记者:您曾经出版过一本创作谈叫《写作是一种搏斗》,如何理解这种“搏斗”?
陈应松:这句话是从美国作家、批评家苏珊·桑塔格那里来的,原意我已经忘了,但是我引用了她这句话,是想告诉自己和别的青年作家:写作真的是一种搏斗!你不要想去打败别人,首先要打败自己。每一部新的作品出来,杀死一个旧的自己,获得一个新的自我。一个作家是在不停地否定自己的过程当中成长起来的,每一部作品都是如此。写作是充满了战斗氛围的,你每写一部作品真的就像在征战前夜那样,紧张、恐惧、不安、惶恐。写作的时候,你充满着一种真正战斗、格斗的那样一种快感。
记者:“我讲的小说是另外的东西,在象征、现实、人物、故事之外,这是毫无疑问的。当我明白这个道理,我已经写了30年。”如何理解您的这句话?

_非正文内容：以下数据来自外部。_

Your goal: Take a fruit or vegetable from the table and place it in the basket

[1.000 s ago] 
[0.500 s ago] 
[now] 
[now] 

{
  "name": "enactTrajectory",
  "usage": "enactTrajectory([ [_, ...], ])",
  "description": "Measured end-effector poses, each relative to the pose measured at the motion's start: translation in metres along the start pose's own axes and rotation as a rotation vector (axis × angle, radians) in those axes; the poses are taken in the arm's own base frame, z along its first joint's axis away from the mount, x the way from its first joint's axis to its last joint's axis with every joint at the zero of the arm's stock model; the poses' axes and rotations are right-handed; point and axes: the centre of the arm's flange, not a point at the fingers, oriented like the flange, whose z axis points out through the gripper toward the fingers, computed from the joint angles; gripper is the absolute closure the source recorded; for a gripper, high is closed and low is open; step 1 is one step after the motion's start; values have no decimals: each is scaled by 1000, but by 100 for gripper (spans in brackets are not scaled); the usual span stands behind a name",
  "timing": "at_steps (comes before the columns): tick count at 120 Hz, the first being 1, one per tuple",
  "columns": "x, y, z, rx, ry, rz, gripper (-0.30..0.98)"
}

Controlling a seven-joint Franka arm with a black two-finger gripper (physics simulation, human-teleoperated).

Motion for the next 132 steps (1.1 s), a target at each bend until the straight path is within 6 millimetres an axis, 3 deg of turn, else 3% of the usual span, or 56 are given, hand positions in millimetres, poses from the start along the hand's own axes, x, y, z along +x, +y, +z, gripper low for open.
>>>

陈应松:我只能说我强烈地感觉到,小说所表达的是除了象征、现实、人物、故事之外的东西,但是究竟是一个什么东西?我现在只能感觉到它的存在,我并没有看到它,并没有弄清它,就像一个神灵一样的,我永远看不到它,但是我觉得它是存在的。小说有更广阔的东西,它是有更多的难以言说的东西在里面,那才是好的小说,再伟大的批评家也无法把它解释清楚。如果有了这样一种东西,小说才有它的丰富性,我也在想,有时候它包含着整个世界生存的密码,这个密码我们现在无法解剖,但是你应该要感受到它。能够把这种不可言说的东西写出来,才是真正好的小说家。
记者:您受哪位作家的影响最大?
陈应松:对我影响最深的作家就是鲁迅。跟他同时代的所有作家比,鲁迅是最先锋、最独特的一个,所有人都赶不上他。我可以这样说,所有的现代当代作家全部加起来也赶不上。他语言中的寓言、反讽,是我特别喜欢的。在你还没想到当一个作家,当你塑造自己人生的时候,你用什么样的方式去说话,如果你学学鲁迅,你会变得非常成熟。我受外国文学的影响也很大。在我写作的时代,外国文学已经是像潮水一般汹涌了。莫言、余华、苏童、王安忆等等,中国的50后、60后作家的出现,他们的闪光之处恰恰在于他们学习了外国文学各种各样的表现手法和叙事技巧,每一个人都不否认。
记者:最近在阅读什么书籍?
陈应松:我除了少量地阅读文学作品以外,我大量阅读的是自然科学的东西,是动植物的那些书。我经常读那些书,因为这是我喜欢的。我觉得现在好的外国文学也不多,哪怕获得诺贝尔文学奖的这些书,不知道是不是我老了,或者是接受新生事物有问题,我总觉得他们的小说不是很好,就不想读。